[HN Gopher] Multiplying Matrices Without Multiplying
___________________________________________________________________
Multiplying Matrices Without Multiplying
Author : moinnadeem
Score : 168 points
Date : 2021-09-01 00:02 UTC (9 hours ago)
(HTM) web link (arxiv.org)
(TXT) w3m dump (arxiv.org)
| random314 wrote:
| Ha ha! What the hell! This is revolutionary if true!
| cs702 wrote:
| Every element of a matrix multiplication is a dot-product of two
| vectors. The dot-product of two vectors quantifies their
| similarity -- in fact, we call it "dot-product similarity" in a
| nearest-neighbors context: If the dot product > 0, the vectors
| point in similar directions; if < 0, the two vectors point in
| dissimilar directions; if = 0, the two vectors are orthogonal.
|
| It's not too hard to imagine that it might be possible to learn
| representative K-means clusters of training vectors and then, at
| run-time, find similar vectors using an efficient hashing scheme
| and do the equivalent of a table lookup to get the approximate
| dot-product similarity scores -- without having to perform any
| multiplications.
|
| This isn't quite correct (I'm oversimplifying and ignoring many
| important details), but I think it's a helpful mental image.
|
| Very clever stuff.
| amelius wrote:
| One question is: how does it scale? E.g. how does the
| time/space complexity increase in the big-O sense with
| increasing dimension N?
| xyzzyz wrote:
| _The dot-product of two vectors quantifies their similarity --
| in fact, we call it "dot-product similarity" in a nearest-
| neighbors context: If the dot product > 0, the vectors point in
| similar directions; if < 0, the two vectors point in dissimilar
| directions; if = 0, the two vectors are orthogonal._
|
| To make it more explicit, dot product of two vectors is just
| cosine of the angle between them, multiplied by their lengths.
| kazinator wrote:
| The angle and cosine start to lose their geometric intuition
| when we go beyond 3D.
|
| The concept of correlation has no issue with additional
| components. The concept of similarity of two 17-element
| vectors is clear. In fact correlation intuitively scales to
| "infinite component vectors": the dot product becomes
| multiplying two functions together and then taking an
| integral.
|
| The Fourier transform of a periodic signal is based in the
| concept of how similar the signal is to a certain basis of
| sine/cosine quadratures spaced along a frequency spectrum.

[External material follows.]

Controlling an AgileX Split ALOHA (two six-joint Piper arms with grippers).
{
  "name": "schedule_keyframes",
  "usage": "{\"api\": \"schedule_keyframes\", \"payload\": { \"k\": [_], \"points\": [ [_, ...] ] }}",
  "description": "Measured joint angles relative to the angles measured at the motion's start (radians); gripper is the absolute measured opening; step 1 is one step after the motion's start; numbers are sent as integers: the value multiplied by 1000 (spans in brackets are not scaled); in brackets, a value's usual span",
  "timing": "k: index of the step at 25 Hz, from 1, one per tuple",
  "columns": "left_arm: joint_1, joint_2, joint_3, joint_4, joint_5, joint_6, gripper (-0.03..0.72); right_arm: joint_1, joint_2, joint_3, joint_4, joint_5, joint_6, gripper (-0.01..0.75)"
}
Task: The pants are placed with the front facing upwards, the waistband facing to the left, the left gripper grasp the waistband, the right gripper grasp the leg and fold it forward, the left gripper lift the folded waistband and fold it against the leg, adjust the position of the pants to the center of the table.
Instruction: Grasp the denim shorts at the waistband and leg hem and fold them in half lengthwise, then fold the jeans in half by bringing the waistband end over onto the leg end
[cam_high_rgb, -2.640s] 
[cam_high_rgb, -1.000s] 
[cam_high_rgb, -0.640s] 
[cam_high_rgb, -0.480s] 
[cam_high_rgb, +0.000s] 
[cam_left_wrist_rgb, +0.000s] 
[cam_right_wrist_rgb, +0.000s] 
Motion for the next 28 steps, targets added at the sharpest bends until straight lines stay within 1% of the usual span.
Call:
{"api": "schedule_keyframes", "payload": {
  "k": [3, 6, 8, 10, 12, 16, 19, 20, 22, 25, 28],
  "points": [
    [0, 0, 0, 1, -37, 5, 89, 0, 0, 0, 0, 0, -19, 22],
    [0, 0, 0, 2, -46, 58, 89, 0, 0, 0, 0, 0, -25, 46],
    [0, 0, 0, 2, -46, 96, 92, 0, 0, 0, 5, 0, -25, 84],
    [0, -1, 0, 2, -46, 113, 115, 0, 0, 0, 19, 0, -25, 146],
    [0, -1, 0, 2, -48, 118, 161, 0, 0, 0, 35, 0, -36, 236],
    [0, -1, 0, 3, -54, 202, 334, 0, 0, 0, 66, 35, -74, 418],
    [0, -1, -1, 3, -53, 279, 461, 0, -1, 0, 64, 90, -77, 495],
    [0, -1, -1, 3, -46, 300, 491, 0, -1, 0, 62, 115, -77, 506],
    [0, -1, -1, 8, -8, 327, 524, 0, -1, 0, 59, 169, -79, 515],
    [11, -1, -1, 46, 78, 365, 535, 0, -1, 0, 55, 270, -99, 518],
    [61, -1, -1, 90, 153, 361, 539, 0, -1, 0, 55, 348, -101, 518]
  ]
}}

| This is like a projection of a vector into a space; only the
| vector has an infinite number of components since it is an
| interval of a smooth function.
| Y_Y wrote:
| This idea generalises to the concept of
| https://en.wikipedia.org/wiki/Inner_product_space and a the
| equivalent of a change-of-basis.
| tpoacher wrote:
| > The angle and cosine start to lose their geometric
| intuition when we go beyond 3D
|
| ... they do?
|
| "Geometry" in general loses intuition beyond 3D, but apart
| from that, angles between two vectors are probably the one
| thing that still remains intuitive in higher dimensions
| (since the two vectors can always be reduced to their
| common plane).
| Certhas wrote:
| Even angles behave very counter-intuitively in high
| dimensions. E.g. in high dimensional spaces uniformaly
| randomly chosen vectors always have the same inner
| product. Why? Sum x_i y_i is a sum of iid random
| variables, so the variance goes to zero by the central
| limit theorem.
| atq2119 wrote:
| The variance goes to 0 only if you normalize, which is to
| say that two random high-dimensional vectors are very
| likely to be close to orthogonal (under mild assumptions
| on their distribution).
|
| I agree that that's one of those important but initially
| unintuitive facts about high dimensions. Just like almost
| all of the volume of a reasonably round convey body is
| near its surface. But it also doesn't really contradict
| the GP comment.
| bollu wrote:
| I would say that this is intuitive. For any direction you
| pick, there are (n-1) orthogonal directions in nD space.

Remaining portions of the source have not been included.